This article was originally published at Prism.
In mid-July, Alison Dreith said she felt like she was going to have “a breakdown.” It’d been a few weeks since the Supreme Court struck down Roe v. Wade, and the Midwest Access Coalition, where Dreith is director of strategic partnerships, was drowning in phone calls from people who needed help accessing abortion. Before June 24, Dreith, a crew of four staffers, and volunteers at the abortion fund assisted about 30 clients a week. As of July 15, they were serving over 200 calls.
“We are at capacity every single day,” Dreith said. “We really pride ourselves in helping people access abortion and in knowing what the laws are, but everything is changing so rapidly we can’t really keep up. Right after the [Supreme Court] decision, we had to shut down our hotline number for the first time because we had hundreds of overnight messages to respond to.”
The calls come in from far and wide, including Louisiana, where an ongoing legal battle has forced clinics to shut down and reopen several times to the great confusion of patients.

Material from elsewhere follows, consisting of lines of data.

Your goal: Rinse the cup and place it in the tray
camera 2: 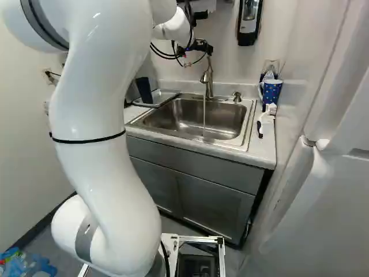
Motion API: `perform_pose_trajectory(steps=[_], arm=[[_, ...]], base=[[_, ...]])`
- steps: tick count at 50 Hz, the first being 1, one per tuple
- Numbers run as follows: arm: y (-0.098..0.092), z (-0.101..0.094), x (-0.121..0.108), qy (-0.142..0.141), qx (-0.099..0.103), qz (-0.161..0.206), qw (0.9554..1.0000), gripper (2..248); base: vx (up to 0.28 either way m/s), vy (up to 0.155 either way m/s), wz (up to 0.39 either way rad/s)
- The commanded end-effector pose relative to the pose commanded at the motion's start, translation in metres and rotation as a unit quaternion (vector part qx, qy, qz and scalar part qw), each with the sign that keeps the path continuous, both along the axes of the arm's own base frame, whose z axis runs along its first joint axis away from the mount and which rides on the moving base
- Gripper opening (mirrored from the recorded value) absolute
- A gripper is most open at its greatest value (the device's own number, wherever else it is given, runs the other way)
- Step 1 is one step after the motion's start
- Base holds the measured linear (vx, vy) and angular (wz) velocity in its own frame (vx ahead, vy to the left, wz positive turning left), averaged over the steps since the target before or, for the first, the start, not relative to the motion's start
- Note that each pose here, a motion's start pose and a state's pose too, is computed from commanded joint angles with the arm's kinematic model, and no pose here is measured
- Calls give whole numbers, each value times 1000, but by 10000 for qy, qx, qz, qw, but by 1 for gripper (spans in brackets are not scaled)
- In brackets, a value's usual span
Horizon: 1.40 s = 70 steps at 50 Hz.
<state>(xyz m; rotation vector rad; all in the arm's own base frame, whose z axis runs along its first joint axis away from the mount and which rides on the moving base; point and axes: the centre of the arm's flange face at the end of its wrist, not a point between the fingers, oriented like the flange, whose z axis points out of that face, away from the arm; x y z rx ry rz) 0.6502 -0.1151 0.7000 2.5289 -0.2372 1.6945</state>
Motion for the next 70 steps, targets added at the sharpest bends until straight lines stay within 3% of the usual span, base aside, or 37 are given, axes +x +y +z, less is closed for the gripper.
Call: perform_pose_trajectory(steps=[37,70], arm=[[0,-1,2,24,5,6,10000,247],[6,-5,-8,339,64,44,9994,247]], base=[[0,0,0],[0,0,0]])
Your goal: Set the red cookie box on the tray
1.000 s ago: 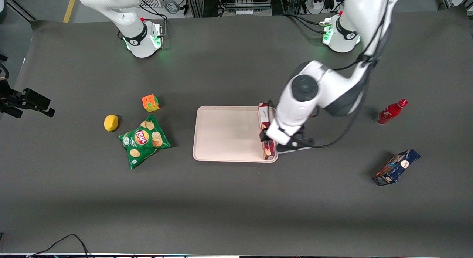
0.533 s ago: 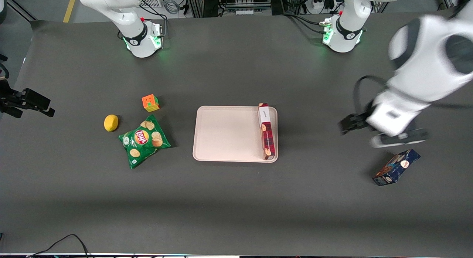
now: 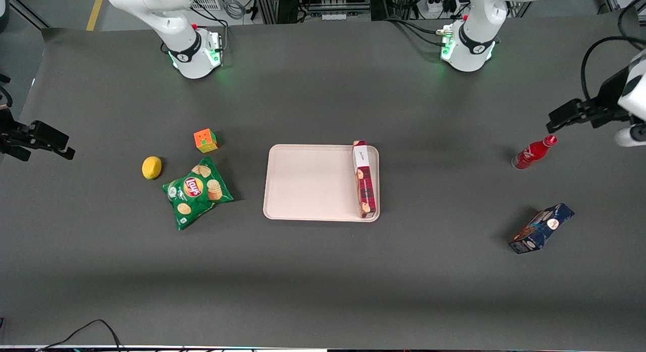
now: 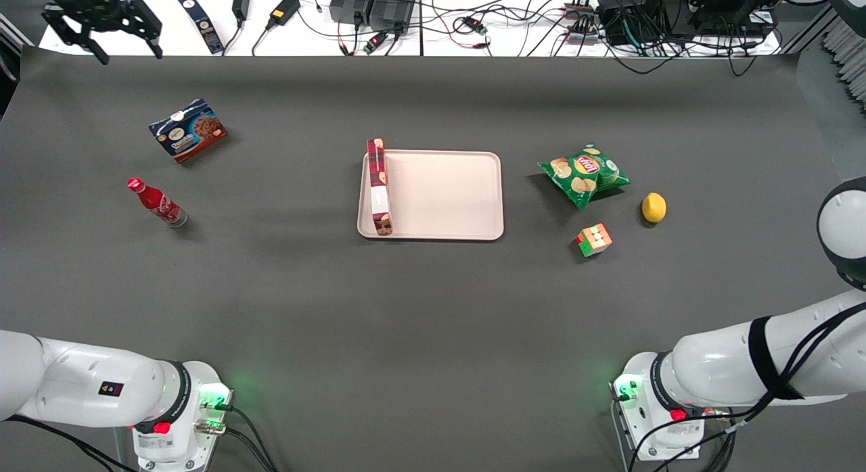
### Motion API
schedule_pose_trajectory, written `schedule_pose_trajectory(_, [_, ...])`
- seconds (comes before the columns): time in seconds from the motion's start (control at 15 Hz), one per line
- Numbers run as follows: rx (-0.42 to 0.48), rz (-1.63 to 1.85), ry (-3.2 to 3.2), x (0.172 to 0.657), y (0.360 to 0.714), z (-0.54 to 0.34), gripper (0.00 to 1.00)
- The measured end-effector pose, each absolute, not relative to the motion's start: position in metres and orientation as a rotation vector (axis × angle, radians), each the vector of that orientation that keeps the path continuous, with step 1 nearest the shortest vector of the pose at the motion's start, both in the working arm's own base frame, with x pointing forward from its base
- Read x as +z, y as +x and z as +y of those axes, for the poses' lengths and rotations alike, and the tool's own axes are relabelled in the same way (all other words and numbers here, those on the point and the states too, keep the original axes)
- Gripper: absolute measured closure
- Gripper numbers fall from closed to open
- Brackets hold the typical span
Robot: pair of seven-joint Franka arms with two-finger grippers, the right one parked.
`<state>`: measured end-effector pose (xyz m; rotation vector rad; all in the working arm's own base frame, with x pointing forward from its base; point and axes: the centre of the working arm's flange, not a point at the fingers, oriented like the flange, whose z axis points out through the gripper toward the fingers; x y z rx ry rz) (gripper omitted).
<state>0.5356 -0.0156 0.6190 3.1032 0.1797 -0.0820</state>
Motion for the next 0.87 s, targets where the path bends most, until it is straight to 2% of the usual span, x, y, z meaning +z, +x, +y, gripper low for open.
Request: schedule_pose_trajectory(0.87, [-0.026,0.002,3.187,0.643,0.523,-0.019,0.0])
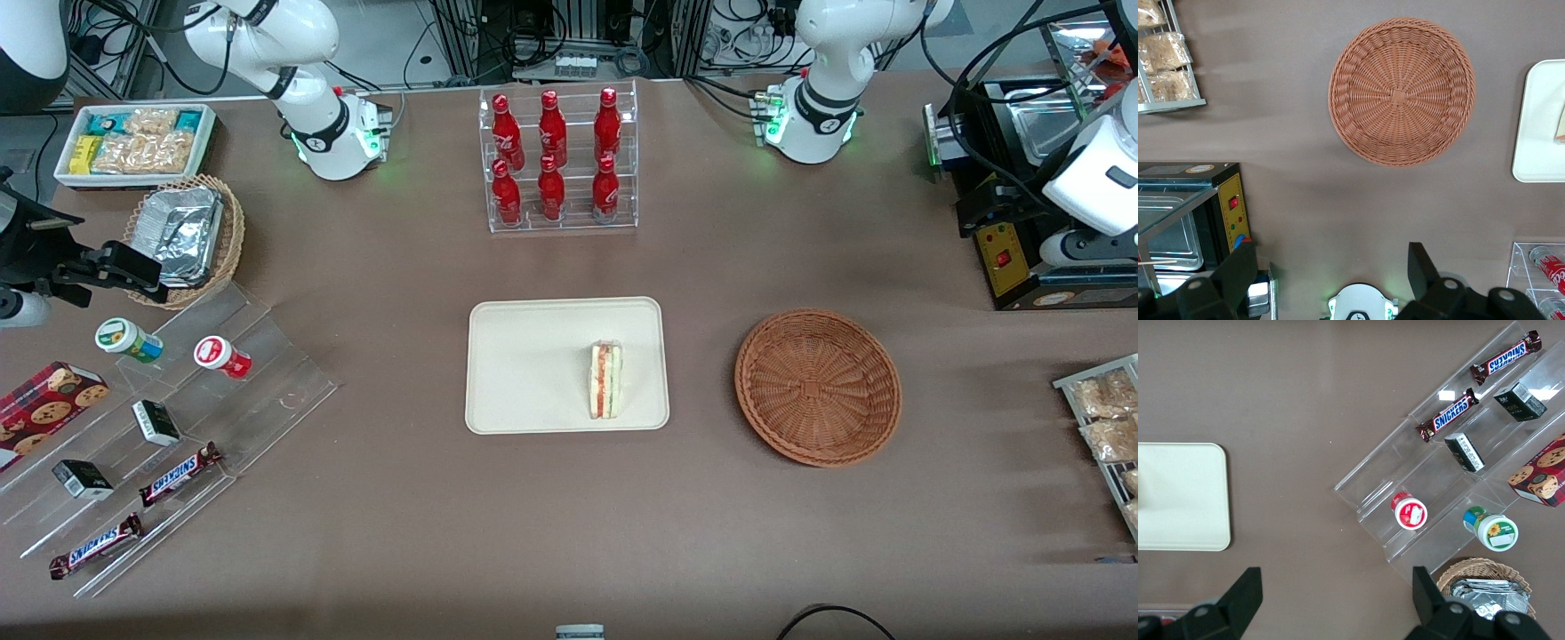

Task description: Place sandwich from basket to tray

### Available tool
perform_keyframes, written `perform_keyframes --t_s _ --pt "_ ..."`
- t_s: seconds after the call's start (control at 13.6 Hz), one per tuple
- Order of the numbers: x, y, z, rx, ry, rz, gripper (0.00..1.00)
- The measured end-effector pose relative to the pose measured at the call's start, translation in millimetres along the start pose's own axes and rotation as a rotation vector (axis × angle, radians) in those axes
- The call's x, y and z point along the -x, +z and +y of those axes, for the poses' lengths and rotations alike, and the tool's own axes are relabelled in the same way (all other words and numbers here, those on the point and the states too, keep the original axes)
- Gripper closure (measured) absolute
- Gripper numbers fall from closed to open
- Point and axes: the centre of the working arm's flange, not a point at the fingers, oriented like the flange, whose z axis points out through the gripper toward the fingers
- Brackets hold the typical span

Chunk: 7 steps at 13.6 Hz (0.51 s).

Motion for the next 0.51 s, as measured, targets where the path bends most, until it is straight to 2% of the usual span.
perform_keyframes --t_s 0.51 --pt "0.6 -0.7 -3.8 0.002 -0.009 0.001 0.00"
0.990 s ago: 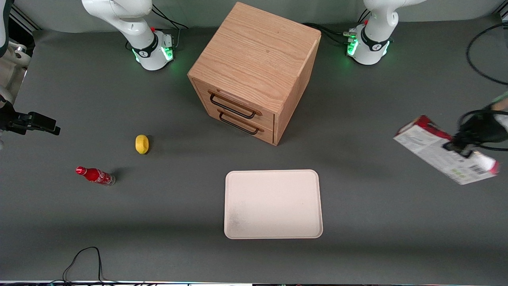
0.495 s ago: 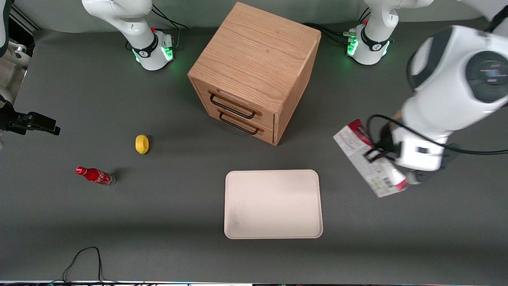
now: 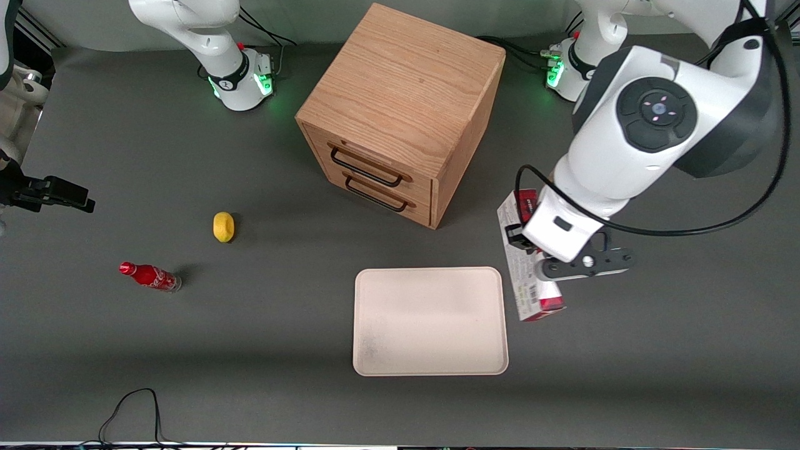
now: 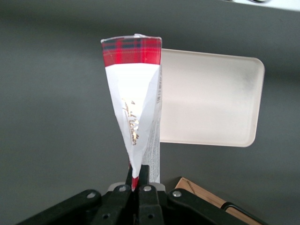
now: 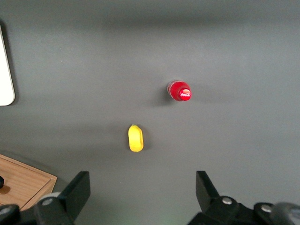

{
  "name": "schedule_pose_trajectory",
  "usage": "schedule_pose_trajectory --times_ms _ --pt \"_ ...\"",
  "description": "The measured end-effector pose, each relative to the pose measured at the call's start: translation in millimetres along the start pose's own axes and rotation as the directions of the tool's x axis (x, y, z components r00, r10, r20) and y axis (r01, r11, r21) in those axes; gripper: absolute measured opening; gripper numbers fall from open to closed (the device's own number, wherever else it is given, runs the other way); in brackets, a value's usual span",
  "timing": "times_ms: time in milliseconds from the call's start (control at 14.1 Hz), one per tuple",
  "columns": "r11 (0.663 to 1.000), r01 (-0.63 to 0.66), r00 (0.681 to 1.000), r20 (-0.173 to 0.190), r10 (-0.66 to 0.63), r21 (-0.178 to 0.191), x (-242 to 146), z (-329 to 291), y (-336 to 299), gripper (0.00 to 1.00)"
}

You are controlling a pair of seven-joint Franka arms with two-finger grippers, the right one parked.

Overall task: Place red cookie box on tray
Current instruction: 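Carry the held cookie box over the white tray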

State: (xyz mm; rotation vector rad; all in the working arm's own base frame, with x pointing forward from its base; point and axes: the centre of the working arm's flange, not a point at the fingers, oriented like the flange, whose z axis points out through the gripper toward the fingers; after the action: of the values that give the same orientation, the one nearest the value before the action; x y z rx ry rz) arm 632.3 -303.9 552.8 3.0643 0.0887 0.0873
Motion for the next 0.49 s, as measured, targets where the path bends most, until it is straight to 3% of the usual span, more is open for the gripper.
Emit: schedule_pose_trajectory --times_ms 283,495 --pt "0.991 -0.130 0.991 0.040 0.130 0.002 3 41 15 0.02" --pt "0.991 -0.130 0.989 0.068 0.130 -0.006 21 103 17 0.02"
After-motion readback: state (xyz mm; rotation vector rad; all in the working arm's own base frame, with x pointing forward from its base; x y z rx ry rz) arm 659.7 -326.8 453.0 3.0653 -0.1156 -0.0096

Dreith relayed a story about a recent client from the southern tip of Arkansas, right at the Louisiana border. In the before times, she would have been able to access abortion care in nearby Shreveport, Louisiana. Not anymore.
“This was around the time that they were going back to court in Louisiana, and I wasn’t willing to risk it with this client, who would have to endure a 24-hour waiting period only to maybe wake up the day of her appointment in a state that just shut down abortion again. We had to send her to Kansas, which was about 10 hours away,” Dreith explained.